Investing Your Money
From time to time someone asks for my thoughts on investing.
Personally invest all savings in the stock market.
Current holdings from largest to smallest amount, all ETFs
(exchange traded funds) except Apple and Amazon:
VTI
AAPL – Apple
SDY
AMZN – Amazon
QQQ
SPY
HDV
DIA
VIG
IVV
IWM
Investing in individual stocks like Apple and Amazon adds some “gambling” excitement, their value varies daily much more than ETFs.
ETFs contain a group of stocks.
They’re similar to mutual funds but have lower service fees because they’re not actively traded by fund managers, they are mostly “buy and hold.”
The stock market is risky with many ups and downs, sometimes there are big downturns including during the 2008 “Great Recession,” and the recent Covid-19 pandemic.
The attached VTI chart shows the history of the price of a VTI share since its inception in June 2001.
On October 19, 2007 VTI per share price peaked at $77.50
On March 6, 2009 it bottomed at $34.11
A $100,000 investment in VTI in October 2007 was reduced to $44,000 in March 2009.

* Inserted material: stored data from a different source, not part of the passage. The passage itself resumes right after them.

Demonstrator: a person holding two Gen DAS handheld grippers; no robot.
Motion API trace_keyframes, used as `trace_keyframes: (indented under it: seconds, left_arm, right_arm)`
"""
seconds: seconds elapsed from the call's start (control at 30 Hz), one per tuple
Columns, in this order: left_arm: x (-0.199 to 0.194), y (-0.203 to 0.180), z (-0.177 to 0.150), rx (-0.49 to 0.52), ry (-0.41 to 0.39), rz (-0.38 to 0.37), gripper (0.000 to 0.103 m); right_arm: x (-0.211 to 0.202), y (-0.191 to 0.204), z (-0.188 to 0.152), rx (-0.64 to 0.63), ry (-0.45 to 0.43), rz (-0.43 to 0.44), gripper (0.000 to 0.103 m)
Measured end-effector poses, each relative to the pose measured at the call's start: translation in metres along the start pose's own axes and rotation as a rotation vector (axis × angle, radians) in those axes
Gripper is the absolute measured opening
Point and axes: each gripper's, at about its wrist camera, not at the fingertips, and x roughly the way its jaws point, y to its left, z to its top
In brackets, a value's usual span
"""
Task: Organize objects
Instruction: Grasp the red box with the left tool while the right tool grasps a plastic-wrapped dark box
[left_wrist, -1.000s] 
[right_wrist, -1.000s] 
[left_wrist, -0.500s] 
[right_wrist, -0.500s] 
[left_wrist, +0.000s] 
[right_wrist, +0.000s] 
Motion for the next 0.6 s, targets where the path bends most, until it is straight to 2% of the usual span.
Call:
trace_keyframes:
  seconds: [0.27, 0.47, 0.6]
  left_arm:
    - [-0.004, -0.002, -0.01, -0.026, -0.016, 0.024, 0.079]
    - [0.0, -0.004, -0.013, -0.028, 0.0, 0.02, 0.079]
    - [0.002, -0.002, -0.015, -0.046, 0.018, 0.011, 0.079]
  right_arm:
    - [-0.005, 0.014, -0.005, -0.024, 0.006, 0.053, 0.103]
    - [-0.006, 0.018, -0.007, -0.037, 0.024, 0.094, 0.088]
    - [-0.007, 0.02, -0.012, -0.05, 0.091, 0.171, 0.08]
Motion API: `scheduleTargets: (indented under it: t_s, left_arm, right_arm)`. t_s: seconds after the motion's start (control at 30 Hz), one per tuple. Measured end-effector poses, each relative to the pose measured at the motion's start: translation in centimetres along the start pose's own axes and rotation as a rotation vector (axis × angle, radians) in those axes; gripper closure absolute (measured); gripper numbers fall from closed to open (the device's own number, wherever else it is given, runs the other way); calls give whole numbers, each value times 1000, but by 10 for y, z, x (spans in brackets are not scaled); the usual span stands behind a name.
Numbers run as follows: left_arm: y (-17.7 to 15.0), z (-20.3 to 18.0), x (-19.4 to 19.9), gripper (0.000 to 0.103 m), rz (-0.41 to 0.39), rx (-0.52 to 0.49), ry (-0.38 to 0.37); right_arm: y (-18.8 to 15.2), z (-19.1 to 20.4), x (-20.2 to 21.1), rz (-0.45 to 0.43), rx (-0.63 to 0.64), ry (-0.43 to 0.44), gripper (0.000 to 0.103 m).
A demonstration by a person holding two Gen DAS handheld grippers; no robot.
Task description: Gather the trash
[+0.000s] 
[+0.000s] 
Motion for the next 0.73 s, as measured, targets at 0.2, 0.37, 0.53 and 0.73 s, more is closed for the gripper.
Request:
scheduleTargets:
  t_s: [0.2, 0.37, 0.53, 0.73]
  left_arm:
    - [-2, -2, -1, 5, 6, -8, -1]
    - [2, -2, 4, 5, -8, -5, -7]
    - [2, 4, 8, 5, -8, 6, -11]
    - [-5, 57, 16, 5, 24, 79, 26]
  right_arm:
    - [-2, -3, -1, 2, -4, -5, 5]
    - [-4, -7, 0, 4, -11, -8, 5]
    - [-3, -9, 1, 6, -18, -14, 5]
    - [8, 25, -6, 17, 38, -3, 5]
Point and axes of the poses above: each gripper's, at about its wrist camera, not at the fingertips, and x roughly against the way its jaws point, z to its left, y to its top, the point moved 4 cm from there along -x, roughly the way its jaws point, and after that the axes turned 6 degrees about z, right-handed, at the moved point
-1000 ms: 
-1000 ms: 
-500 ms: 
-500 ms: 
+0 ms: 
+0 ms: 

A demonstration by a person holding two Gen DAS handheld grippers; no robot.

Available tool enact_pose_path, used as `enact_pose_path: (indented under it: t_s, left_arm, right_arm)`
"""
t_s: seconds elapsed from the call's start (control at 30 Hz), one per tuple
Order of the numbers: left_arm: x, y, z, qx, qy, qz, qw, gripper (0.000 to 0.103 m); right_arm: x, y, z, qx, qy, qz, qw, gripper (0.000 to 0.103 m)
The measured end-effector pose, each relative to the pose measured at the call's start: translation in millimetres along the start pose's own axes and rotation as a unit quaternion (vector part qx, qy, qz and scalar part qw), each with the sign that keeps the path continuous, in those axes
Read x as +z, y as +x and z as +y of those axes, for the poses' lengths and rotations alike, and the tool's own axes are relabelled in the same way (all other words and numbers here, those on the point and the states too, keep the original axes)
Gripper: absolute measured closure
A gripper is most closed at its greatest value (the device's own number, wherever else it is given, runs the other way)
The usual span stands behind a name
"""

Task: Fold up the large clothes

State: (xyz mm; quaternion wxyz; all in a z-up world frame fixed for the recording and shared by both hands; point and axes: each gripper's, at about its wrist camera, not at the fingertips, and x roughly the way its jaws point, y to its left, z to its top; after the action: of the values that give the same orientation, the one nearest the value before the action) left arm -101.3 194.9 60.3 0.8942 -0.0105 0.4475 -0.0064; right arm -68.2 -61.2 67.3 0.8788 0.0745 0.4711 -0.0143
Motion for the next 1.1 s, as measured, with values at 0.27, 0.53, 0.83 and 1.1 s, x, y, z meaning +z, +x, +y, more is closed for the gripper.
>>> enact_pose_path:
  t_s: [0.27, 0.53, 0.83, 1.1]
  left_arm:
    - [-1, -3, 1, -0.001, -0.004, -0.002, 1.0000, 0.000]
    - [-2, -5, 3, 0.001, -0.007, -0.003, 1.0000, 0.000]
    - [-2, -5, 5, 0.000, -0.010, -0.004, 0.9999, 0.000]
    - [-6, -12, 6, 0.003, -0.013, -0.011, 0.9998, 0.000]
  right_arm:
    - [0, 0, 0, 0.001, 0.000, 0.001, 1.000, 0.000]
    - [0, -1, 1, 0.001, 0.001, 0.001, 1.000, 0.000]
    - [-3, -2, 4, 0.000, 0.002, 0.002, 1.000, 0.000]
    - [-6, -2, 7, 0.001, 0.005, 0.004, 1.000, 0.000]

Many were frightened and sold out of the stock market.
Those who held and continued to buy throughout the recession made big money.
Today the VTI share price is $225.31, 6.6 times higher than $34.11
An investment of $100,000 on March 6, 2009 would be worth $660,000 today.
The historical average for the overall stock market is an annual increase of about 7%.
Generally, the stock market growth rate is the growth rate of the economy, plus a premium few percent for risk taking.
Personally don’t recommend using a financial advisor.
They cannot predict the stock market prices any better than random choice.
The combination of the millions of people daily buying and selling in the stock market and thousands of market analysts assure all stocks are always correctly priced.
Many people take comfort in using an advisor and they pay fees for that comfort.
There are only two ways to “beat the market” – be lucky or break the law.
The best way to buy ETFs and individual stocks on your own is to have an investment account with a brokerage company such as E-Trade or with a big bank.
Personal bottom-line advice is if you can live with the short-run risk of a stock market downturn invest in a broad stock market ETFs such as VTI, SPY, and DIA.